“What,” you will say, “that gaunt old spectre in his attic with his books, his tobacco, and his three flower-pots! He would not know that there is such a word as love, did he not encounter it now and then in his reading.”
True, I have divided my days between the books in a rich man's counting-room and those in my attic. True, again, I have never been more than merely passable to look at, even in my best days.
Yet I have loved a woman.
During the five years when my elder brother lay in a hospital across the river, where he died, it was my custom to visit him every Sunday. I enjoyed the afternoon walk to the suburbs, when the air has more of nature in it, especially that portion of the walk which lay upon the bridge. More life than was usual upon the bridge moved there on Sunday. Then the cars were crowded with people seeking the parks. Many crossed on foot, stopping to look idly down at the dark and sluggish water.

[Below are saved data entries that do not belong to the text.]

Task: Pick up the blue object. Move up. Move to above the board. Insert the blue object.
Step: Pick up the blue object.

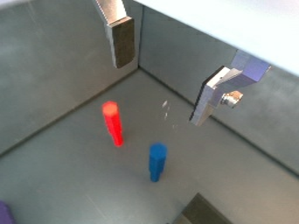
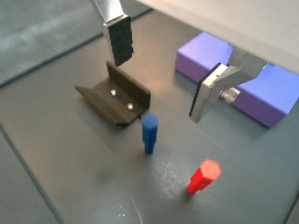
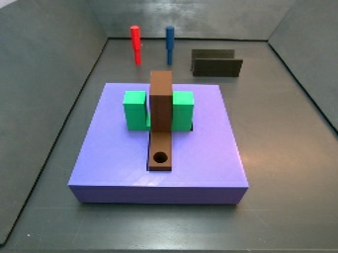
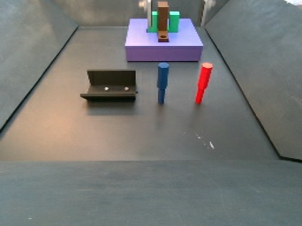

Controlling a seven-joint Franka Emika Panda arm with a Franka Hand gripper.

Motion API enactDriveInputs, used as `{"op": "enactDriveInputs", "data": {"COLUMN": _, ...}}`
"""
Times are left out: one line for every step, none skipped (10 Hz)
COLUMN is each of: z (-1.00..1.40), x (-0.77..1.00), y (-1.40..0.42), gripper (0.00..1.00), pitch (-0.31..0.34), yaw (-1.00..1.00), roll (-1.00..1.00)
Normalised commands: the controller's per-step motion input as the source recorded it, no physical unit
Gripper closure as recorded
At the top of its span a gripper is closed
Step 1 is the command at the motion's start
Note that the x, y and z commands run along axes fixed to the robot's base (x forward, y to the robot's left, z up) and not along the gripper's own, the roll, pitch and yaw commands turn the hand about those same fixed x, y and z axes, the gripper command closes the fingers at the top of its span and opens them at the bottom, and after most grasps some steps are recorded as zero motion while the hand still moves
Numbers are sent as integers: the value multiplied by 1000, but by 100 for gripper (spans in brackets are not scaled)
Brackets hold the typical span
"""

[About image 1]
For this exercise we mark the black angle bracket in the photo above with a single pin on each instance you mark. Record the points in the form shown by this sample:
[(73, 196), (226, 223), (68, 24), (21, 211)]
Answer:
[(200, 212)]

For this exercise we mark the blue peg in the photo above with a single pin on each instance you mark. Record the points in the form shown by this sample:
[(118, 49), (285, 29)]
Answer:
[(157, 156)]

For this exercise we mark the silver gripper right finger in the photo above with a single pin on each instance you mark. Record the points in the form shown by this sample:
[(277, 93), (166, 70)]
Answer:
[(218, 90)]

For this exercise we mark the red peg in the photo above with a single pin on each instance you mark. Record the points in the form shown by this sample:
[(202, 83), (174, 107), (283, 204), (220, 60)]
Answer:
[(110, 114)]

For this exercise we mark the purple board block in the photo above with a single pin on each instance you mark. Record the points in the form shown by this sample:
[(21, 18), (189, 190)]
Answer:
[(5, 216)]

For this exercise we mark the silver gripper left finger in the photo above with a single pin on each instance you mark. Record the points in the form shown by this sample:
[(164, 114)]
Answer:
[(120, 30)]

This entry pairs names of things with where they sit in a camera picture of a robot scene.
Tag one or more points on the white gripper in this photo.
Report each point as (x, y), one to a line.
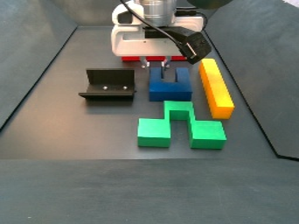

One afternoon, as I stood thus leaning over the parapet, the sound of woman's gentle laugh caused me to turn and ocularly inquire its source. The woman and a man were approaching. At the side of the woman walked soberly a handsome dog, a collie. There was that in their appearance and manner which plainly told me that here were husband and wife, of the middle class, intelligent but poor, out for a stroll. That they were quite devoted to each other was easily discoverable.
The man looked about thirty years of age, was tall, slender, and was neither strong nor handsome, but had an amiable face. He was doubtless a clerk fit to be something better. The woman was perhaps twenty-four. She was not quite beautiful, yet she was more than pretty. She was of good size and figure, and the short plush coat that she wore, and the manner in which she kept her hands thrust in the pockets thereof, gave to her a dauntless air which the quiet and affectionate expression of her face softened.
She was a brunette, her eyes being large and distinctly dark brown, her face having a peculiar complexion which is most quickly affected by any change in health.
The colour of her cheek, the dark rim under her eyes, and the other indefinable signs, indicated some radical ailment. In the quick glance that I had of that pair, while the woman was smiling, a feeling of pity came over me. I have never detected the exact cause of that emotion. Perhaps in the woman's face I read the trace of past bodily and mental suffering; perhaps a subtle mark that death had already set there.
Neither the woman nor her husband noticed me as they passed. The dog regarded me cautiously with the corner of his eye. I probably would never have thought of the three again had I not seen them upon the bridge, under exactly the same circumstances, on the next Sunday.
So these young and then happy people walked here every Sunday, I thought. This, perhaps, was an event looked forward to throughout the week. The husband, doubtless, was kept a prisoner and slave at his desk from Monday morning until Saturday night, with respite only for eating and sleeping. Such cases are common, even with people who can think and have some taste for luxury, and who are not devoid of love for the beautiful.